注意書き。

・DOTM後和解IF
・サムがNESTのメッセンジャーとして働いている
・司令官が病んでいる

 

***

 

 

 オプティマスは意気消沈したようにつぶやいた。こんなに大きな手であっても、守れるものはあまりに限られすぎている。言って俯くオプティマスに、サムは優しく声をかけた。それでも、君は大きく強いから、たくさんの人の心を守ってくれたよ。ありがとう、君のおかげで、ぼくは今生きている。また、生き続けることが出来る。
 そんなサムに、オプティマスは静かに救われていた。

 ディセプティコンの講和協定をすんなりと受け入れることが出来たのは、ひとえにサムのおかげであるとオプティマスは考える。彼が、自分がいてくれたおかげで助かったと言ってくれたから、町や、人間や、大切な仲間を破壊したことを深く恨むことなく受け入れられた。それでも完全に許すかと問われれば、まだまだ禍根は残ると言える。それでも。それでも、新しい未来への第一歩を歩みだせたことに間違いはない。

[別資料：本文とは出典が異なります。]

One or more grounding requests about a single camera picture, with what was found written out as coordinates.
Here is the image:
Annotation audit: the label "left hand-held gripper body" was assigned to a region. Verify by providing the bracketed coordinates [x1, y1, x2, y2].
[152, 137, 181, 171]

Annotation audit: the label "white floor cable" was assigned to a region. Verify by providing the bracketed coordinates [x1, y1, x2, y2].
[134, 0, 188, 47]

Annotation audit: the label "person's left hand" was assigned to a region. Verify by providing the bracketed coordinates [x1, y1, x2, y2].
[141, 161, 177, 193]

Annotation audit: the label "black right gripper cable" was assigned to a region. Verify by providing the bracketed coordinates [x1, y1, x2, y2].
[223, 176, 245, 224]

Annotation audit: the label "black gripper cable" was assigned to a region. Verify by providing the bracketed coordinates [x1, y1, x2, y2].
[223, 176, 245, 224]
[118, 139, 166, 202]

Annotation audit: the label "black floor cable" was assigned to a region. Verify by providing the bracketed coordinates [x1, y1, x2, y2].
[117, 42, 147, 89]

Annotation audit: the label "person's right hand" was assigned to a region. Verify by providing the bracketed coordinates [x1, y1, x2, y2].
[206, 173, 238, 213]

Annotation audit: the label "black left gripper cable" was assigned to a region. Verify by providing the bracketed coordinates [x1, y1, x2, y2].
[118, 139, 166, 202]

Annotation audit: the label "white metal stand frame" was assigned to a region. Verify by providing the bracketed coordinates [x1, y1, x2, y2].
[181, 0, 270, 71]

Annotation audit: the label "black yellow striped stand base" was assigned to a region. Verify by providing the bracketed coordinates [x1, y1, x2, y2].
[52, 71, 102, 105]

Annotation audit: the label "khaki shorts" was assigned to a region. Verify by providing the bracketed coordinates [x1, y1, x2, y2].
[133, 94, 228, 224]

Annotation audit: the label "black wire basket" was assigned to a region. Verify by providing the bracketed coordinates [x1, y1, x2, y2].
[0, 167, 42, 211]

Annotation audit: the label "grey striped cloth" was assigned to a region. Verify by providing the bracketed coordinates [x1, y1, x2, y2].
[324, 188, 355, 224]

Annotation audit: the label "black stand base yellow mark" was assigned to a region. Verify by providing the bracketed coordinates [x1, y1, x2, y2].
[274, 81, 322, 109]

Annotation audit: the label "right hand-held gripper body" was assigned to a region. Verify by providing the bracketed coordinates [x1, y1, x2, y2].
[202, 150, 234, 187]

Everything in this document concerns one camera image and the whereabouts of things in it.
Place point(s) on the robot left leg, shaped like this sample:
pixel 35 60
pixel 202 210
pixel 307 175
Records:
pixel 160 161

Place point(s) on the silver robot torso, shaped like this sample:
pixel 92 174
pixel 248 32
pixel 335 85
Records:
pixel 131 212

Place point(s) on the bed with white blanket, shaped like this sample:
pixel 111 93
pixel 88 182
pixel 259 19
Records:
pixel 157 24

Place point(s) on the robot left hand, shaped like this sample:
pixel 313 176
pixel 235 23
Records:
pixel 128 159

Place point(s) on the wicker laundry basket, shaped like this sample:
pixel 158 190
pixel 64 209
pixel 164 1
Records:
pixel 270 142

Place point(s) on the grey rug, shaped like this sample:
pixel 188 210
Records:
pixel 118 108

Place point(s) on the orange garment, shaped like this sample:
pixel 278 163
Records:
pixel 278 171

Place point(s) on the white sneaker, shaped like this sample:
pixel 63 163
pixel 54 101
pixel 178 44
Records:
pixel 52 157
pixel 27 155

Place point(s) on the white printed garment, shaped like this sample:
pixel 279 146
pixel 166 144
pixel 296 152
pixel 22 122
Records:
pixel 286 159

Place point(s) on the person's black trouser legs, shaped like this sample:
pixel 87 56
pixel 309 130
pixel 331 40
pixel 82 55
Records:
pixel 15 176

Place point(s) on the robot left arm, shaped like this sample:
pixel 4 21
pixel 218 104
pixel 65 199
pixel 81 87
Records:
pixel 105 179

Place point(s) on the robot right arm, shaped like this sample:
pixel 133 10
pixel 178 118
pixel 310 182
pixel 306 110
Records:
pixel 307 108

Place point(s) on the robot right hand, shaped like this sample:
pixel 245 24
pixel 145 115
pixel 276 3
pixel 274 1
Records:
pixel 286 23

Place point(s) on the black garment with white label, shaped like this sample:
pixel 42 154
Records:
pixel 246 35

 被害が甚大なのはディセプティコンもオートボットもお互い様であり、人間たちも同様に、完全な回復まではおそらく何年もかかるだろうと言われていた。それでも人間は数が多いし、強いから、辛い現実を受け止めて、前へ進む勇気をもって未来へと向かう。人間にとっては途方に暮れるほどの時間がかかるかもしれない。けれどそれはオプティマスたちにとってはあまりに一瞬のことだった。

 オートボットが在中するのはNEST基地。ディセプティコンは、壊された者はNEST基地に厳重に保管され、生き残った者は旧セクターセブンのあったフーバーダムへと送られた。とはいえそれも、サイバトロン星復興のため、かれらのの星に移動するまでの一時期だけだ。地球に残る残党を狩るため、オプティマスを含む数名のオートボットはここへ残るが、メガトロン率いるディセプティコン軍は早々にサイバトロンへ戻る算段だった。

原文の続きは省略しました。